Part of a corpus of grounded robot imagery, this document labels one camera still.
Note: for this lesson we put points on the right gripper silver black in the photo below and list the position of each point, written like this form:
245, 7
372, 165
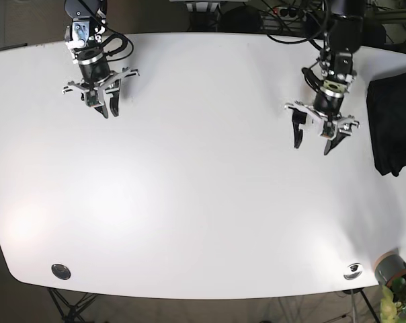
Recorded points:
100, 86

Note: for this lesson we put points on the black folding table legs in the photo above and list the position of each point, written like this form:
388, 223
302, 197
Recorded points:
71, 312

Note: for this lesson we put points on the grey plant pot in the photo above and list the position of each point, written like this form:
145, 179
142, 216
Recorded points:
388, 267

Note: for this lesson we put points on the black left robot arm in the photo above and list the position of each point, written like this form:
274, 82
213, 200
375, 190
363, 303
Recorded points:
342, 37

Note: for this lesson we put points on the green potted plant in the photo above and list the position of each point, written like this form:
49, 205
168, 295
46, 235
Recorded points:
393, 302

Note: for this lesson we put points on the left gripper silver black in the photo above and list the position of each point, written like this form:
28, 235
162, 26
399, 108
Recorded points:
325, 114

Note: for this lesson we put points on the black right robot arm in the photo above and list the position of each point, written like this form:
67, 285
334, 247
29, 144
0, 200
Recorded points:
93, 45

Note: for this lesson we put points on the left silver table grommet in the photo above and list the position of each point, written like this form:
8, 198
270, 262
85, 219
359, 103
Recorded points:
60, 271

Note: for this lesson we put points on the right silver table grommet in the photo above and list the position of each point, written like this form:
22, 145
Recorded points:
353, 271

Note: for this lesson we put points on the silver table grommet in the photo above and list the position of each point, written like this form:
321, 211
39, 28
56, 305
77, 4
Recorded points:
353, 271
60, 271

WHAT YOU WILL DO ::
Could you show every line of the material that includes the string "black"?

ANSWER SECTION ::
Note: for this lesson we put points on the right gripper silver black in the photo below and list the position of each point, written like this form:
Note: for this lesson we put points on the black folding table legs in the photo above and list the position of each point, written like this form:
Note: for this lesson we put points on the black left robot arm in the photo above and list the position of each point, written like this form:
Note: for this lesson we put points on the left gripper silver black in the photo above and list the position of each point, written like this form:
Note: for this lesson we put points on the black right robot arm in the photo above and list the position of each point, written like this form:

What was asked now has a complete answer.